GOAL OF THE EXERCISE - Please copy, exactly as they appear below, the lines from the one containing "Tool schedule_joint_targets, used" through the one containing "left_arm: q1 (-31".

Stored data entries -
-- Opening Marker --

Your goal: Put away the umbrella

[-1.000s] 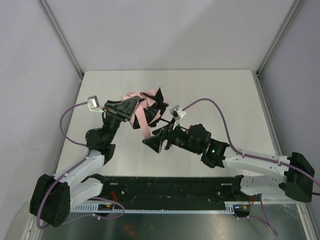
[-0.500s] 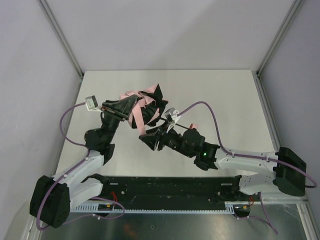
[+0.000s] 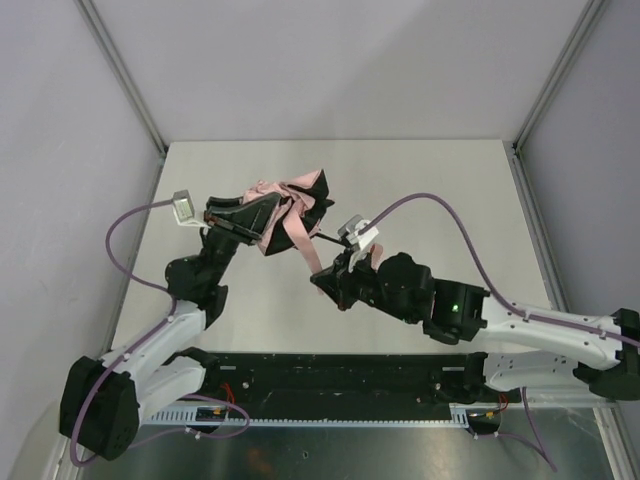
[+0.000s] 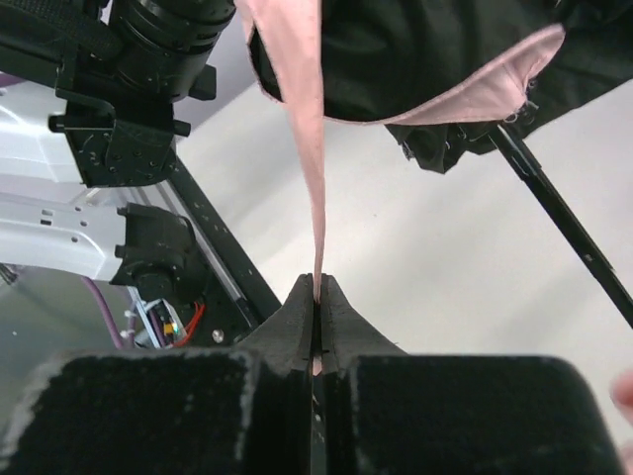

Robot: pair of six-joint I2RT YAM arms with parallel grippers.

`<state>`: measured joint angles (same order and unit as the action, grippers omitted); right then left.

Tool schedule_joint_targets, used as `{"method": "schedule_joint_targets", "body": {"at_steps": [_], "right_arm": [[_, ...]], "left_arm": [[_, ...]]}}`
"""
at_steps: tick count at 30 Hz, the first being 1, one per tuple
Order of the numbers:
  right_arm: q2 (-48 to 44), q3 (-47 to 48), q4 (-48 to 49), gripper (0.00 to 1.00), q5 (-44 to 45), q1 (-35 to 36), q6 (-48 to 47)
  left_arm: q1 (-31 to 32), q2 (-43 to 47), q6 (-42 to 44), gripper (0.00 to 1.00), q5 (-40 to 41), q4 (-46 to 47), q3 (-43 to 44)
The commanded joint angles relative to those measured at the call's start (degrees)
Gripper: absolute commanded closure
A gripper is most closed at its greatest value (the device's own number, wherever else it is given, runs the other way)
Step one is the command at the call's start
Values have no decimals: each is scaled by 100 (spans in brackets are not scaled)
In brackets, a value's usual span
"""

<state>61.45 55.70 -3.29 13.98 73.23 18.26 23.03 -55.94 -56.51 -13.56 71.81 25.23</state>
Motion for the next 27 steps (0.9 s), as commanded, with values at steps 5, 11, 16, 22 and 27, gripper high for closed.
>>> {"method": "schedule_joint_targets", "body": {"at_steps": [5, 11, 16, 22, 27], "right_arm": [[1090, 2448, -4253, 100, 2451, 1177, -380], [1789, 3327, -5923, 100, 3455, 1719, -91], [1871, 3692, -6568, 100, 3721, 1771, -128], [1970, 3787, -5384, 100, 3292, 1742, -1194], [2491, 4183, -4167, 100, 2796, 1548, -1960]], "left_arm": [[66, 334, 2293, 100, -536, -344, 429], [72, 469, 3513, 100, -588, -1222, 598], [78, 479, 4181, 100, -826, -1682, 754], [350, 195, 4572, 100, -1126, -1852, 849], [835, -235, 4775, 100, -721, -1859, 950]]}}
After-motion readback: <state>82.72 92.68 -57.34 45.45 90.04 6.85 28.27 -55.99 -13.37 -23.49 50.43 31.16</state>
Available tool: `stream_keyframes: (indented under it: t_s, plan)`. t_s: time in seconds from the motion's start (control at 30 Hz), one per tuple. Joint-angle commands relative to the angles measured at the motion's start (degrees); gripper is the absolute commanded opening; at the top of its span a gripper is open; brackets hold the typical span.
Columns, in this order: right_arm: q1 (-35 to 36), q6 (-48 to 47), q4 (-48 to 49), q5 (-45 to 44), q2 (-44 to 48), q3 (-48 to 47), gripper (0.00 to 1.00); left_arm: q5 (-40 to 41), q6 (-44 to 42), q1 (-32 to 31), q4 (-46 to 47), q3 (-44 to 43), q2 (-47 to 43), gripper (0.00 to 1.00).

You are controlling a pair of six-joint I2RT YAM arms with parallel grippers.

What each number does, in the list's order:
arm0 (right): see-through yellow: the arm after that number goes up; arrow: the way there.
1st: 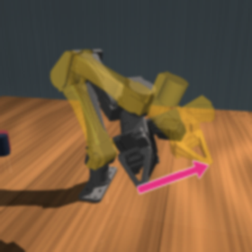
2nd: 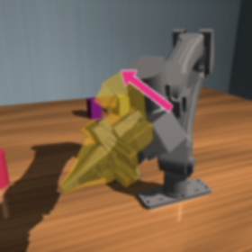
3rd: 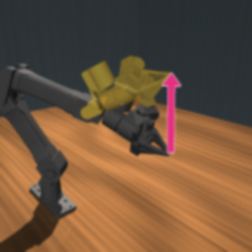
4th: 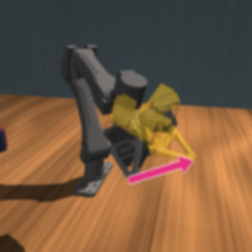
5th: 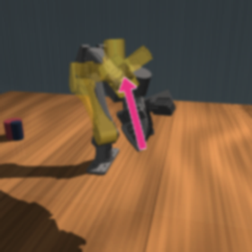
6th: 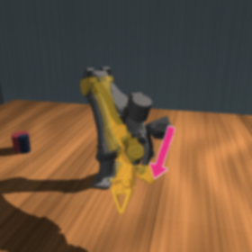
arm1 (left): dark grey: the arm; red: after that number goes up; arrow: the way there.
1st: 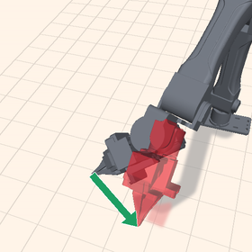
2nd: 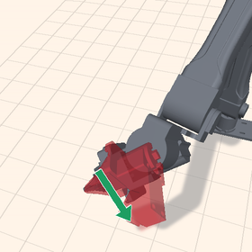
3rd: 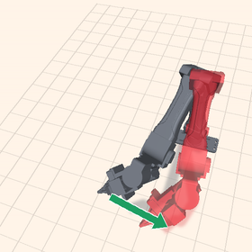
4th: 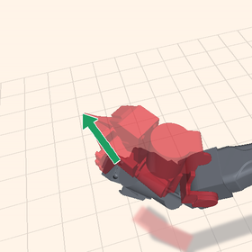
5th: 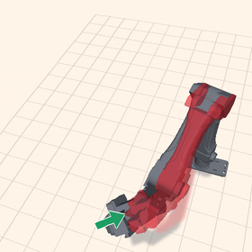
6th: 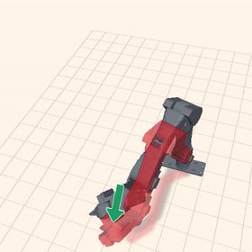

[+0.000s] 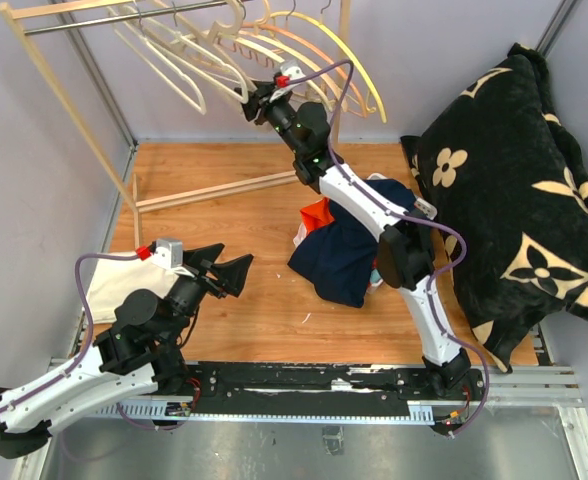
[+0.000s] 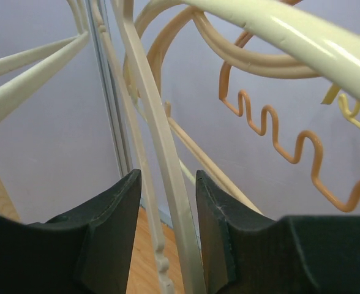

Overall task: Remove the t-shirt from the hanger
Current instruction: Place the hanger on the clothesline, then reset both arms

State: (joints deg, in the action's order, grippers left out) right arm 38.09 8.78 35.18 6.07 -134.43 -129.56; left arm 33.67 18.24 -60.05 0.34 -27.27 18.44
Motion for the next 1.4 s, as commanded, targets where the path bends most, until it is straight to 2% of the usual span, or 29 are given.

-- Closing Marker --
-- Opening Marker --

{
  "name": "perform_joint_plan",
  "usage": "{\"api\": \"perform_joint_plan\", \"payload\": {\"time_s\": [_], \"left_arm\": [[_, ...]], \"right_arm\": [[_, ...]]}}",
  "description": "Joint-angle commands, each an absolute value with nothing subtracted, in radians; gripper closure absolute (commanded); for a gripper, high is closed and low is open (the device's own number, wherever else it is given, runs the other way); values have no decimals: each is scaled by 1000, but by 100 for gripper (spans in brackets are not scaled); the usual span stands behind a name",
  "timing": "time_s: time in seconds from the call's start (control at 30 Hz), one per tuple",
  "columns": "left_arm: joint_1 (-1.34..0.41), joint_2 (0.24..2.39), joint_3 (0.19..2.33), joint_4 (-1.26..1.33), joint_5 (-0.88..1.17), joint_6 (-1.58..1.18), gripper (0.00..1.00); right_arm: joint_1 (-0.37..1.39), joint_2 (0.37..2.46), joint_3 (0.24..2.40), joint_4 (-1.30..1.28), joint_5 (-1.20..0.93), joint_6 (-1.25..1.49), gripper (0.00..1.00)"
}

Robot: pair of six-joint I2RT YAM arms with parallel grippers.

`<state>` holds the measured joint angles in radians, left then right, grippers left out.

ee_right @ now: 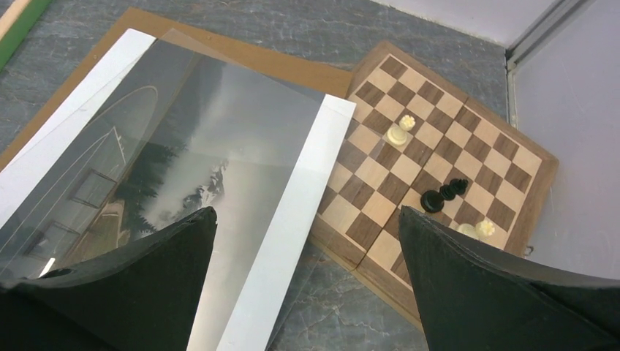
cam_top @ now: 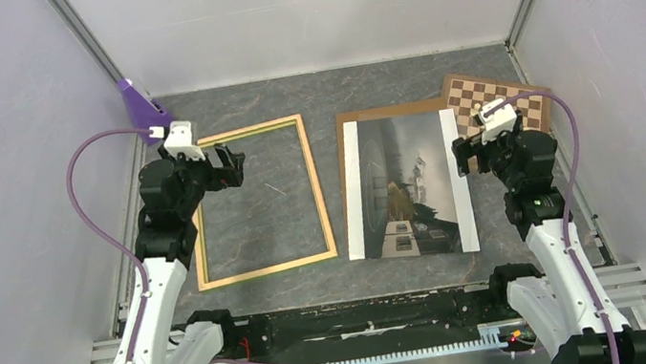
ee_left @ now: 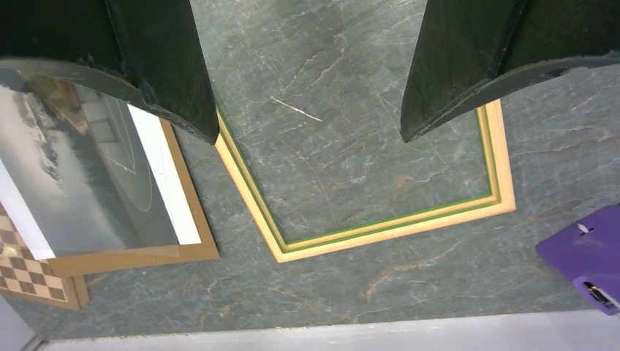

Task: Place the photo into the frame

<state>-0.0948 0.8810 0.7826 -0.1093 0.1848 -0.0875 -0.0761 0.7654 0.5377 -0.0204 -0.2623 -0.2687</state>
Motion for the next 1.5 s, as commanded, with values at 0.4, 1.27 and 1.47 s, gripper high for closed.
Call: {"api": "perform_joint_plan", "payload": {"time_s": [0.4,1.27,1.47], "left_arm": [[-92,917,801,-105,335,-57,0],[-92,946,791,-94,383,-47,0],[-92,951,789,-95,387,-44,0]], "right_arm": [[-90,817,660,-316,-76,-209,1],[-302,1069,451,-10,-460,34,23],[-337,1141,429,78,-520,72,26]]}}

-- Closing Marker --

RESULT -
Tool schedule_joint_targets, used as `{"method": "schedule_joint_targets", "body": {"at_steps": [_], "right_arm": [[_, ...]], "left_arm": [[_, ...]]}}`
"""
at_steps: tick count at 30 Hz, the first being 1, one per tuple
Order of the numbers:
  right_arm: q2 (-48 to 44), q3 (-47 to 48), q4 (-48 to 49), gripper (0.00 to 1.00), q5 (-44 to 45), q1 (-35 to 36), q6 (-48 to 47)
  left_arm: q1 (-31 to 32), q2 (-43 to 47), q6 (-42 to 44), gripper (0.00 to 1.00), q5 (-40 to 41), q4 (-46 to 47), q3 (-43 to 44)

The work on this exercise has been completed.